Vale a ressalva: não se questiona que a crise da COVID-19 possa justificar a revisão de contratos. Mas é certo que essa possibilidade não é ampla e genérica, mas restrita a situações pontuais em que efetivamente reste caracterizado o desequilíbrio na base objetiva do ajuste ou o efetivo impedimento material de cumprimento pelo devedor, somado, sobretudo, à boa-fé e à real necessidade dos envolvidos.
Oportuna a lição de CARLOS EDUARDO PIANOVSKI acerca dos comportamentos oportunistas, que se deve evitar e combater:
Daí porque, em regra, não há espaço no ordenamento jurídico, mesmo no âmbito da grave crise gerada pelo COVID-19, para pretensões de afastamento da mora apenas pela dificuldade subjetiva de prestar decorrente de redução de fluxo de caixa ou, ainda menos, pelo intento de não ter que recorrer a reservas financeiras ou, mesmo, obtenção de crédito.
(...)
A certeza, ou, ao menos, a forte perspectiva de uma tutela paternalista da jurisdição, mesmo em casos nos quais não se configure impossibilidade objetiva (para fins de afastamento da mora) ou efeitos graves sobre o atendimento da causa concreta do contrato, que excedam a alocação normal dos riscos entre as partes, pode ser elemento que venha a estimular o incumprimento por parte de quem tem não apenas o dever, mas as condições econômico-financeiras para o adimplemento das obrigações. (A crise do covid-19 entre boa-fé, abuso do direito e comportamentos oportunistas. Disponível em: <https://m.migalhas.com.br/coluna/migalhas-contratuais/324727/a-crise-do-covid-19-entre-boa-fe-abuso-do-direito-e-comportamentos-oportunistas>. Acesso em 21/04/20).
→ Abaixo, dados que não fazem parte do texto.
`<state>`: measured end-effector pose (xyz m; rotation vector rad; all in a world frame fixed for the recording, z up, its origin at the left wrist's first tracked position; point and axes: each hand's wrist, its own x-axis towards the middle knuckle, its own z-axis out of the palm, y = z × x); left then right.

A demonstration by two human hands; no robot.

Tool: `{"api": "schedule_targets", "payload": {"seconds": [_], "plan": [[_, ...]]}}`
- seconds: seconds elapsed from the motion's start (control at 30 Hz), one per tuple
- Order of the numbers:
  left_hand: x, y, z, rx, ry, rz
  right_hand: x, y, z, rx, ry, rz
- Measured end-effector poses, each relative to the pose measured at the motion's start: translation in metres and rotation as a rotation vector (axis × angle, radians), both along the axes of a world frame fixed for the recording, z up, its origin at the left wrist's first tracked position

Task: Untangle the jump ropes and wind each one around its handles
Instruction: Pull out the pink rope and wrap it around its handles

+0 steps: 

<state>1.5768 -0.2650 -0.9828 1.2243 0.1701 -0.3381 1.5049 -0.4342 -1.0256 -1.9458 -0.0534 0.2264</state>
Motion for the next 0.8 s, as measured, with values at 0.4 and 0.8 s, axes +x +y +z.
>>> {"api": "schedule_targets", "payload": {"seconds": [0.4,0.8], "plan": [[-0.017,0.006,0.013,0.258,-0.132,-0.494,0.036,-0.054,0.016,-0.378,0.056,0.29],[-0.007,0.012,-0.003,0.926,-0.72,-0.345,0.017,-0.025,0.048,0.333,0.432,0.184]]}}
Lembrando que os efeitos nefastos da pandemia da COVID-19 atingem todos. Numa visão holística, é justificável, razoável e conveniente a ponderação sobre a real necessidade e conveniência da revisão do ajuste, não só com amparo na força obrigatória da avença, nos princípios da liberdade de contratar e da intervenção mínima e excepcional, mas com a finalidade de se evitar um ambiente de inadimplência generalizada e insegurança jurídica que pode vir a acarretar rescisões contratuais, fechamento de estabelecimentos e, enfim, atingir a parte hipossuficiente de toda essa relação jurídica: os professores e funcionários das instituições de ensino, os quais certamente merecem atenção diferenciada no atual cenário extraordinário de calamidade pública.